Task to complete:
Transcribe the following records in full, exactly as shown.

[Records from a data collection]
========

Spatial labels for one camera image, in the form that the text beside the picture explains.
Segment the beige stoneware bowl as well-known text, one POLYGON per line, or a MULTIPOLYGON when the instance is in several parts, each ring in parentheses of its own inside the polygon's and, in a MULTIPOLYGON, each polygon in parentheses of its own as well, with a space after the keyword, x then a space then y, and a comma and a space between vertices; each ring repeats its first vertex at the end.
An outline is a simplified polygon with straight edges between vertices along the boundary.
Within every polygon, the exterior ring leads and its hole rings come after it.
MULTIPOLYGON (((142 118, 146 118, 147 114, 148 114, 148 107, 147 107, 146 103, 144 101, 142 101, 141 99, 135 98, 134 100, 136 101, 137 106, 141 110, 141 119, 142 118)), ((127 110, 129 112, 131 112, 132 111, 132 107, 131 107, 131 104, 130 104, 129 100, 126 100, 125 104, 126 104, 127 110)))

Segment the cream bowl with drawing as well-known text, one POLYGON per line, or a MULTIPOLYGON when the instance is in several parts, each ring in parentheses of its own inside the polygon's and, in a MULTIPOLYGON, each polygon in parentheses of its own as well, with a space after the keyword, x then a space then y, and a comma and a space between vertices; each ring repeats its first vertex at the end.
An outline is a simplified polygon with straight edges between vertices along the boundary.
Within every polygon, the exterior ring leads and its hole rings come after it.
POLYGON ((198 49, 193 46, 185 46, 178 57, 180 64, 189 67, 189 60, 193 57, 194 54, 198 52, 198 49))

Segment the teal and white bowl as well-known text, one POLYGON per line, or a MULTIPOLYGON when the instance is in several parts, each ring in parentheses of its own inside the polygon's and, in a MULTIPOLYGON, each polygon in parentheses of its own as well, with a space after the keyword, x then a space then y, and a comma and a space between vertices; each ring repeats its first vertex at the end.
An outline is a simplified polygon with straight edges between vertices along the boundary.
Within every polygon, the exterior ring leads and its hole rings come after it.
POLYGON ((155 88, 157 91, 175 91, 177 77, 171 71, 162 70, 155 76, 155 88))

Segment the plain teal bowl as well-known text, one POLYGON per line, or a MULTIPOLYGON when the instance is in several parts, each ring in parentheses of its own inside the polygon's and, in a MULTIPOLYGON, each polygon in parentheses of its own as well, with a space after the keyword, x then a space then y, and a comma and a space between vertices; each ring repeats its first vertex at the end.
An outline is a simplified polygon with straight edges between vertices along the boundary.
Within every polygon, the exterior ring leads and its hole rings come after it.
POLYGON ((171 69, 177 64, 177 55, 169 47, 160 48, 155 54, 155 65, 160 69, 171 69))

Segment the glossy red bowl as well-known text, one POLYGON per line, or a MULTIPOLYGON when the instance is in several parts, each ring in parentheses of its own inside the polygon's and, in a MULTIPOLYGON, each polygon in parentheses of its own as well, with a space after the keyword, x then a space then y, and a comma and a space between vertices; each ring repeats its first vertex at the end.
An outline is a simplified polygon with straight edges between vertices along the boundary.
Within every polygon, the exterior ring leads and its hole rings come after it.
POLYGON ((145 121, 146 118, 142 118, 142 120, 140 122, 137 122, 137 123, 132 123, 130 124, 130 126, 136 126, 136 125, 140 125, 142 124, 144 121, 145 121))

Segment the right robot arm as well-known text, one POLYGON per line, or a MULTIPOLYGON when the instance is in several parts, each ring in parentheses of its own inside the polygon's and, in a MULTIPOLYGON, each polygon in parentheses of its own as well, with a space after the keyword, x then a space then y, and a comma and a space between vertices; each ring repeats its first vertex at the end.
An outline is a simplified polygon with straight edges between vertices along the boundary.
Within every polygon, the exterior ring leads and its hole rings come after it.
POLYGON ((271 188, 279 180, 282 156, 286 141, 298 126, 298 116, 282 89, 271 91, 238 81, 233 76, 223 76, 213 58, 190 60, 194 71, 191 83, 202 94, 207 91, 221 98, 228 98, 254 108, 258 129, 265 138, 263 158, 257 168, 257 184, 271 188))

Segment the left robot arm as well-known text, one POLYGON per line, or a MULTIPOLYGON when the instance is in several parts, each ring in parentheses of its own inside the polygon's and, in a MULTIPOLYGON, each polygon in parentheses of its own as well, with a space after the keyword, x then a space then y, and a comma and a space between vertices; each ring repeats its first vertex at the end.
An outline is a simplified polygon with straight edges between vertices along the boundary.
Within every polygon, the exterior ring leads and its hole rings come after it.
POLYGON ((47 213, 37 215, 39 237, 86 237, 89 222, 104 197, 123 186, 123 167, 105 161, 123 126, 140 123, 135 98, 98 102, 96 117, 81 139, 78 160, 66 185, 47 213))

========

Output of the exercise:
Spatial labels for one camera image, in the form that the text beside the picture explains.
Segment the beige stoneware bowl as well-known text, one POLYGON per line, or a MULTIPOLYGON when the instance is in several parts, each ring in parentheses of its own inside the polygon's and, in a MULTIPOLYGON, each polygon in parentheses of its own as well, with a space after the keyword, x then a space then y, and a comma and a space between vertices; each ring repeats its first vertex at the end.
An outline is a simplified polygon with straight edges between vertices along the boundary.
Within every polygon, the exterior ring leads and its hole rings come after it.
MULTIPOLYGON (((142 118, 146 118, 147 114, 148 114, 148 107, 147 107, 146 103, 144 101, 142 101, 141 99, 135 98, 134 100, 136 101, 137 106, 141 110, 141 119, 142 118)), ((127 110, 129 112, 131 112, 132 111, 132 107, 131 107, 131 104, 130 104, 129 100, 126 100, 125 104, 126 104, 127 110)))

Segment the cream bowl with drawing as well-known text, one POLYGON per line, or a MULTIPOLYGON when the instance is in several parts, each ring in parentheses of its own inside the polygon's and, in a MULTIPOLYGON, each polygon in parentheses of its own as well, with a space after the keyword, x then a space then y, and a comma and a space between vertices; each ring repeats its first vertex at the end.
An outline is a simplified polygon with straight edges between vertices along the boundary.
Within every polygon, the exterior ring leads and its hole rings come after it.
POLYGON ((198 49, 193 46, 185 46, 178 57, 180 64, 189 67, 189 60, 193 57, 194 54, 198 52, 198 49))

Segment the teal and white bowl as well-known text, one POLYGON per line, or a MULTIPOLYGON when the instance is in several parts, each ring in parentheses of its own inside the polygon's and, in a MULTIPOLYGON, each polygon in parentheses of its own as well, with a space after the keyword, x then a space then y, and a comma and a space between vertices; each ring repeats its first vertex at the end.
An outline is a simplified polygon with straight edges between vertices along the boundary.
Within every polygon, the exterior ring leads and its hole rings come after it.
POLYGON ((155 88, 157 91, 175 91, 177 77, 171 71, 162 70, 155 76, 155 88))

Segment the plain teal bowl as well-known text, one POLYGON per line, or a MULTIPOLYGON when the instance is in several parts, each ring in parentheses of its own inside the polygon's and, in a MULTIPOLYGON, each polygon in parentheses of its own as well, with a space after the keyword, x then a space then y, and a comma and a space between vertices; each ring repeats its first vertex at the end.
An outline is a simplified polygon with straight edges between vertices along the boundary.
Within every polygon, the exterior ring leads and its hole rings come after it.
POLYGON ((171 69, 177 64, 177 55, 169 47, 160 48, 155 54, 155 65, 160 69, 171 69))

Segment the glossy red bowl as well-known text, one POLYGON per line, or a MULTIPOLYGON when the instance is in several parts, each ring in parentheses of its own inside the polygon's and, in a MULTIPOLYGON, each polygon in parentheses of its own as well, with a space after the keyword, x then a space then y, and a comma and a space between vertices; each ring repeats its first vertex at the end.
An outline is a simplified polygon with straight edges between vertices along the boundary.
Within every polygon, the exterior ring leads and its hole rings come after it.
POLYGON ((145 121, 146 118, 142 118, 142 120, 140 122, 137 122, 137 123, 132 123, 130 124, 130 126, 136 126, 136 125, 140 125, 142 124, 144 121, 145 121))

Segment the right robot arm as well-known text, one POLYGON per line, or a MULTIPOLYGON when the instance is in several parts, each ring in parentheses of its own inside the polygon's and, in a MULTIPOLYGON, each polygon in parentheses of its own as well, with a space after the keyword, x then a space then y, and a comma and a space between vertices; each ring repeats its first vertex at the end.
An outline is a simplified polygon with straight edges between vertices along the boundary.
Within every polygon, the exterior ring leads and its hole rings come after it.
POLYGON ((271 188, 279 180, 282 156, 286 141, 298 126, 298 116, 282 89, 271 91, 238 81, 233 76, 223 76, 213 58, 190 60, 194 71, 191 83, 202 94, 207 91, 221 98, 228 98, 254 108, 258 129, 265 138, 263 158, 257 168, 257 184, 271 188))

Segment the left robot arm as well-known text, one POLYGON per line, or a MULTIPOLYGON when the instance is in several parts, each ring in parentheses of its own inside the polygon's and, in a MULTIPOLYGON, each polygon in parentheses of its own as well, with a space after the keyword, x then a space then y, and a comma and a space between vertices; each ring repeats its first vertex at the end.
An outline is a simplified polygon with straight edges between vertices along the boundary.
Within every polygon, the exterior ring leads and its hole rings come after it.
POLYGON ((47 213, 37 215, 39 237, 86 237, 89 222, 104 197, 123 186, 123 167, 105 161, 123 126, 140 123, 135 98, 98 102, 96 117, 81 139, 78 160, 66 185, 47 213))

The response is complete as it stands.